Regional neighbors Azerbaijan, Turkey, and Iran are poised to keep up their commitments to trilateral cooperation, as their foreign ministers are set to meet in Baku in the near future, according to remarks made by Iran’s ambassador to Azerbaijan Javad Jahangirzade and reported by Azerbaijan’s Trend news agency on Tuesday.
Jahangirzade did not disclose the date and agenda of the fifth trilateral meeting of ministers, which will include Elmar Mammadyarov from Azerbaijan, Turkey’s Mevlut Chavushoglu and Iran’s Javad Zarif. The last trilateral meeting took place in Ramsar, Iran on April 5.
“We don’t have exact information about the date and topics to be discussed at the meeting,” Spokesman for the Foreign Ministry of Azerbaijan Hikmat Hajiyev told Caspian News. “However, the meeting is expected to focus primarily on developing regional cooperation, as well as improving goodwill amongst the countries.”

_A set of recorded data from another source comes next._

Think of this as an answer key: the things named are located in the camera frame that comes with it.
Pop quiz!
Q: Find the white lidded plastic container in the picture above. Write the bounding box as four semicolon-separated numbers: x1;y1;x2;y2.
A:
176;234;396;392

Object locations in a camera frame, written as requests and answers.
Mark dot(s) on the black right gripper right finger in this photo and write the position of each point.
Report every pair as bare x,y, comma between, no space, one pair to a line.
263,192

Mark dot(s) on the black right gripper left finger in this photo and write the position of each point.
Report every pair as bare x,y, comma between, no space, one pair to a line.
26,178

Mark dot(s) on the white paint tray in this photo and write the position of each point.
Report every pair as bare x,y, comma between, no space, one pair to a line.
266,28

The trilateral format was launched six years ago to address regional issues such as fighting terrorist threats, combating human trafficking, developing the region’s economy, including the tourism sector, and strengthening cooperation within regional and international organizations. Transportation and energy-related concerns have also topped the group’s agendas since it first met in Iran in 2011. Since then, the group has held meetings in Azerbaijan in 2012, Turkey in 2014 and in Iran in 2016.
As for what is to be discussed in Baku, analysts believe regional security and “frozen conflicts” will be on the agenda.

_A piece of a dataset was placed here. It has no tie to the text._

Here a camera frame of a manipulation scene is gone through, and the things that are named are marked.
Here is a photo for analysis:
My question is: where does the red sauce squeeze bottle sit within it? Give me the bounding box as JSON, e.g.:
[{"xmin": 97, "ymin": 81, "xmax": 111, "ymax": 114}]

“The Nagorno Karabakh conflict – ending Armenia’s occupation of Azerbaijani lands – could be discussed in Baku,” Elkhan Shahinoglu, the head of the Baku-based Atlas Research Center, told Caspian News. “Turkey and Iran are influential enough to have an impact on the leadership of Armenia for accelerating the settlement of the conflict.”

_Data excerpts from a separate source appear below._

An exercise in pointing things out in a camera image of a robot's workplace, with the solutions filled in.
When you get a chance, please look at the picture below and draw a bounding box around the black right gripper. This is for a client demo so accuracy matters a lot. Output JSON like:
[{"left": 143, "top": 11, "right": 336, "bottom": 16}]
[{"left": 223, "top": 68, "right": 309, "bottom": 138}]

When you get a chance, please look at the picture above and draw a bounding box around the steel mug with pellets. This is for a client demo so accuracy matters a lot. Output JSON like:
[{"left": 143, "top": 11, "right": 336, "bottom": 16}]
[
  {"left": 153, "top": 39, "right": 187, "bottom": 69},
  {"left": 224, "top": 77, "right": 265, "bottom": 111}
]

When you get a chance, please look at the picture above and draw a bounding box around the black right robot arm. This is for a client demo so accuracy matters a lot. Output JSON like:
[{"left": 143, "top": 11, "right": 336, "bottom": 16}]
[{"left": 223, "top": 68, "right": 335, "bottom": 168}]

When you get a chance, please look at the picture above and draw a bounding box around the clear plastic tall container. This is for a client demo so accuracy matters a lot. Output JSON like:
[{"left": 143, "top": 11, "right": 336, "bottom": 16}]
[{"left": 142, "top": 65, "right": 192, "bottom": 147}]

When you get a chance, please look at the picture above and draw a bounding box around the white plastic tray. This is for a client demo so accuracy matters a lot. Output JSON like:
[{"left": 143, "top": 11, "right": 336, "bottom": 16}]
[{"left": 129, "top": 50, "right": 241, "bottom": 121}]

The dispute between Azerbaijan and Armenia, two South Caucasus neighbors, over the Nagorno-Karabakh region in Azerbaijan erupted during the dying days of the Soviet Union. In 1988, after Armenian power-brokers laid claim to the region due to its heavy ethnic Armenian population, tensions escalated.
By 1992, after the USSR was dissolved and Armenia and Azerbaijan became independent, a full-scale war erupted and led to Armenia occupying Nagorno-Karabakh and seven surrounding districts. By 1994, after Russia brokered a ceasefire, Azerbaijan had lost around 20 percent of its internationally recognized territory to Armenian occupation.
“Given the prevailing problems and crises in the region, all-out efforts should be made so that we will never witness the escalation of any new problem and crisis,” Iranian Foreign Minister Javad Zarif said at last year’s trilateral meeting.